Introduction
Hemangiomas are benign lesions of vascular origin. Intraosseous hemangiomas occur most commonly in the vertebral body and skull.1 Intraosseous hemangiomas involving the facial bones are rare.2 Facial bone hemangiomas most commonly involve the maxilla and mandible. Zygomatic bone is a very rare site,2 only 20 being reported as per literature.3 Vertebral and skull hemangiomas are usually asymptomatic, whereas facial hemangiomas are commonly symptomatic.4 They can present with swelling which may be painful or painless, palpable mass or paraesthesias. Here we report a case of intraosseous hemangioma in the zygomatic bone presenting with characteristic CT and MRI findings.
Case report
A 38 year old female patient presented to the surgical outpatient department with a 6 months history of a solitary slow growing, painless swelling on the right side of face. There was no history of any trauma. On examination there was a hard, non-tender, immobile swelling over the right malar eminence.
Plain radiographs of the face were not helpful as the swelling was overlapped by the facial bones and could not be seen. A subsequent CT (Siemens Somatom Emotion, 6 slice MDCT) scan showed a 3 cm, well defined, expansile bony lesion arising from the anterior aspect of right zygomatic arch. The lesion was showing prominent trabeculations in a radiating distribution resulting in a sunburst appearance. There was no periosteal reaction and no soft tissue mass (Fig. 1). A preliminary diagnosis of hemangioma was made based on the CT appearance. MRI (Siemens Magnetom Essenza 1.5 T) showed a T1 intermediate signal intensity and T2 high signal intensity expansile mass involving the right zygomatic arch. The lesion showed tiny areas of signal void, which corresponded to the prominent trabeculations seen on CT scan (Fig. 2). No contrast study was performed. A needle aspiration was performed but was inconclusive. No biopsy was performed in view of risk of hemorrhage.
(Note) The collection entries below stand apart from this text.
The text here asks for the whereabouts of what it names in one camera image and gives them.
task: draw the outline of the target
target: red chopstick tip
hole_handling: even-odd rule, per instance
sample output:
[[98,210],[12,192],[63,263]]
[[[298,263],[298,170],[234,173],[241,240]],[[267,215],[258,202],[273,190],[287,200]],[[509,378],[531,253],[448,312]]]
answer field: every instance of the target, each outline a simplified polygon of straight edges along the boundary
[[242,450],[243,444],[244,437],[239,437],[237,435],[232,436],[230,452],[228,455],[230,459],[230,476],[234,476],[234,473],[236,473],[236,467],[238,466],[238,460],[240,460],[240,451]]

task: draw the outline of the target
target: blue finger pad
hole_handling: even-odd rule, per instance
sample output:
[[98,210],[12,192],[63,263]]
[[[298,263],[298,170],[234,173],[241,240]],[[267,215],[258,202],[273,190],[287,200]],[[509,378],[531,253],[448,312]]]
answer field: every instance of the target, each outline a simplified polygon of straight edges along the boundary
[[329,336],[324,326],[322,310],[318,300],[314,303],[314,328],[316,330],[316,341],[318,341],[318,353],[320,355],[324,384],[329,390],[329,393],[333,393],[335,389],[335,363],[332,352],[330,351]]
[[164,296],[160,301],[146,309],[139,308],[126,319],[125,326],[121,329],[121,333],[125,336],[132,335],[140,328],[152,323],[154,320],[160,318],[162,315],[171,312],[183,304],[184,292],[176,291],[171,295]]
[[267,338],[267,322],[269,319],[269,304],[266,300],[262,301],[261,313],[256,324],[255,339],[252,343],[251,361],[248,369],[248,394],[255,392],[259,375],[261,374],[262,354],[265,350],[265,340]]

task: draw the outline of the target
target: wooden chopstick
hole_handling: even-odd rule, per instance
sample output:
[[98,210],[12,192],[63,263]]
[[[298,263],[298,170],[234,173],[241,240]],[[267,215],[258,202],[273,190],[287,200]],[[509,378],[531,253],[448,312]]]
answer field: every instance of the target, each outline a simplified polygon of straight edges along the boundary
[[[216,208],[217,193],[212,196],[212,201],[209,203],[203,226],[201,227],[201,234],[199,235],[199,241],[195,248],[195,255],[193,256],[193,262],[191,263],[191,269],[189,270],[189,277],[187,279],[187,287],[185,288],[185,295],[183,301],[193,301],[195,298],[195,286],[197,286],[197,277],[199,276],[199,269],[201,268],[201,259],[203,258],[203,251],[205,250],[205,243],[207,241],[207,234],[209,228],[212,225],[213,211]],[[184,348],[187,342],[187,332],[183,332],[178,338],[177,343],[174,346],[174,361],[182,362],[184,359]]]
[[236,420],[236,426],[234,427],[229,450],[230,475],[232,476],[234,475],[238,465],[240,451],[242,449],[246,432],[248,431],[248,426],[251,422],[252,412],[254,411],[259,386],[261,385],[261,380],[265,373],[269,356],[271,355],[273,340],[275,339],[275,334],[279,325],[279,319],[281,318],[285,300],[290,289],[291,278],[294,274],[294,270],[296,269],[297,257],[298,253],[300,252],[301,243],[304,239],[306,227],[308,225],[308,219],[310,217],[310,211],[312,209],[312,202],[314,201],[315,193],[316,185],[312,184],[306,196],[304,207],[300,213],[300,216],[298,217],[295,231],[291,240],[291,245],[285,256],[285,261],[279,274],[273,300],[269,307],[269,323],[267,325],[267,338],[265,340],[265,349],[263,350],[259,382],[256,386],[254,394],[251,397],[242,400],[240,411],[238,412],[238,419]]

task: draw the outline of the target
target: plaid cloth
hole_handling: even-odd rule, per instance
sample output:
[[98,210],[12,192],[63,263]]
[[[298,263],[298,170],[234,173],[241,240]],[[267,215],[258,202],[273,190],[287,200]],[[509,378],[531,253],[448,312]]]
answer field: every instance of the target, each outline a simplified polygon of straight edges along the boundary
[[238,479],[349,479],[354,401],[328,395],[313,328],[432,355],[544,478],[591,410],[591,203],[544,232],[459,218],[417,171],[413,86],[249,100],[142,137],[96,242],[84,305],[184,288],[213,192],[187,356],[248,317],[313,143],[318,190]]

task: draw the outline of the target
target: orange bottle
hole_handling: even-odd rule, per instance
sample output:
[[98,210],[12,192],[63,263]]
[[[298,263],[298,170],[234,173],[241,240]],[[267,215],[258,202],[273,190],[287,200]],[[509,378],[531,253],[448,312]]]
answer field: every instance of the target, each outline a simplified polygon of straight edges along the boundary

Based on the radiological diagnosis, the patient was taken up for surgery. The lesion was subjected to excision followed by reconstruction of zygomatic bone by bone grafting. There was only minimal intra-operative bleeding. Histological examination of the resected specimen revealed multiple vascular channels filled with red blood cells and lined by endothelial cells. There were multiple bony trabeculae, osteoid and muscle tissue. Histopathological features were consistent with a diagnosis of hemangioma.
Postoperatively, the patient had an uneventful recovery and was discharged after 7 days.
Discussion
Hemangiomas are benign lesions of vascular origin. Intraosseous hemangiomas most commonly involve the vertebral body and skull,1 whereas involvement of facial bones is rare.2 Facial bone hemangiomas most commonly involve the maxilla and mandible. The zygomatic bone is a very rare site,2 only 20 being reported as per literature.3 Hemangiomas within the vertebral body or skull are usually asymptomatic, whereas facial hemangiomas are commonly symptomatic.4 They can present with swelling which may be painful or painless, palpable mass or paraesthesias.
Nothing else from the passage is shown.